Good point - bug fix checked into main trunk tonight.  Can now read/write
newick w/ and w/o branch labels.  I also added a new made-up format that I
call Bio::TreeIO::tabtree which prints trees in an ASCII drawing of sorts.
Very simple until I hook up the drawgram connection to the PHYLIP wrapper
(which is on the TODO list).

Contact me off the list if you are uncomfortable with CVS checkouts of the
code - however this is going to have to be bleeding edge code for at least
the summer.

> - ancestor is defined only for rooted trees (this makes sense)
> Can I suggest that these get put into the POD sections, to save the
> next person's time.

Sure thing.  We should talk more about what should be expected behaviors
for different types of trees and what expanded list of questions we want
to address with trees.

> I have successfully read in a tree, and then written it out to file.
> But, I have been totally unsuccessful at making any changes to the
> tree and then saving it to file.

I think that I ran into a bit of trouble implementing this and probably
never fixed it - spent a little time on it tonight, see below for
comments.  Thank you for a REALLY GOOD BUG REPORT since it is easy for me
to get in and start playing with the bugs.

> The following piece of code should swap nodes C and G in the tree
> (shown below) but it only recreates the input tree.
> #===============================================================
> #!/usr/bin/perl
> use Bio::TreeIO;
> my $treeio = new Bio::TreeIO(-format => 'newick', -file =>
> 'rooted8tree.tre');
> my $treeout = new Bio::TreeIO(-format => 'newick', -file => ">saveme.txt" );
> my $tree = $treeio->next_tree;
> my @nodes = $tree->get_nodes;

> my $i, $c, $g;
> for ($i = 0; $i <= $#nodes; $i++) {
>     if ($nodes[$i]->id eq 'C') {
>     $c = $i;
>     }
>     if ($nodes[$i]->id eq 'G') {
>     $g = $i;
>     }
> }
> my $cancestor = $nodes[$c]->ancestor;
> my $gancestor = $nodes[$g]->ancestor;
> $nodes[$c]->ancestor($gancestor);
> $nodes[$g]->ancestor($cancestor);
> $treeout->write_tree($tree);

The ancestor updates don't fix the fact that we have a reverse pointer for
the parent->child relationship which is what is read when the tree is
dumped out for the Tree writer - you have to update the child list of the
ancestor node to reflect the changes you want - the ancestor method is
basically a convience method which is kept up to date by the
add_Descendent method, I should probably make it read-only to prevent
these problems in the future (okay -its done now).

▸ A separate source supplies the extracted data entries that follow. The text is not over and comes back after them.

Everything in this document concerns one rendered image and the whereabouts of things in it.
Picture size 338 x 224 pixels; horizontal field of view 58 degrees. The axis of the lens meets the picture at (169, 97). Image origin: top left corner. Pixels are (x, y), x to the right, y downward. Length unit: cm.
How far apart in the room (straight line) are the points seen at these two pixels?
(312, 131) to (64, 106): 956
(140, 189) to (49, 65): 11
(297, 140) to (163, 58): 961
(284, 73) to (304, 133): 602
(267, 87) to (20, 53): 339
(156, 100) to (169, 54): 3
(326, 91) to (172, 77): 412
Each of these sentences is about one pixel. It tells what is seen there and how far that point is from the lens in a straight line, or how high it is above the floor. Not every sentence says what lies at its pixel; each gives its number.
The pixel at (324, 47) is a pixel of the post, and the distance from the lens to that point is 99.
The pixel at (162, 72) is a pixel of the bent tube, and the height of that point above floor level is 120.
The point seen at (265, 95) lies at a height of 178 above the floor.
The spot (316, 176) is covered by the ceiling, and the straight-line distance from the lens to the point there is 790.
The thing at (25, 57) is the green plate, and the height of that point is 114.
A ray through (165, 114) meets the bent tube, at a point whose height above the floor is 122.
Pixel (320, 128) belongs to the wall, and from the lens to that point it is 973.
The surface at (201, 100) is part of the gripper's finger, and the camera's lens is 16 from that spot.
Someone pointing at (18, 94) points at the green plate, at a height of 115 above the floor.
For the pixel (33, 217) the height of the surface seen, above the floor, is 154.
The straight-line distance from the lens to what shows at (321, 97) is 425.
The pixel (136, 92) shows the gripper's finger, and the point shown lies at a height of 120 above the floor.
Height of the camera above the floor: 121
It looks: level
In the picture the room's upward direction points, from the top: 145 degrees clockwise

Perhaps I may have implemented the tree and node objects as more
complicated than they need to be?  I think it is justified given the
different capabilities we want.  If someone wants to suggest a better
implementation please code it up and propose it.

Here are the capabilities I think that Trees and their Nodes need:

 * Represent Polytomys (>2 children per node).

   So we use a hash at each Node to represent the pointers to all of
   its children.  The has is updated through the methods
   add_Descendent().  To retrieve all the immediete children
   call each_Descendent().  To get all the children and all of their
   children (a recursive call), use get_Descedents().

 * Be able to get the ancestor (parent) of a child node.

   The add_Descendent method also does some housekeeping for us - it
   updates the ancestor pointer.  This is accessed through the
   ancestor() method.

 * Store branch length, description text, and a user readable id.
   Additionally have an associated unique id for a node.

 * Remove a child from one node and add it as a child to another node.
   (As brought up by Howard).  I added the methods
   remove_all_Descendents() which wipes out a node's list of children
   (but does not necessarily DESTROY them if you have a ptr handle to
   them elsewhere).  And the method remove_Descendent($node) which
   will remove the requested child from a node.  (This is based on the
   the internal_id so implementing a db store for trees will need to
   be sure and properly store an id for Nodes).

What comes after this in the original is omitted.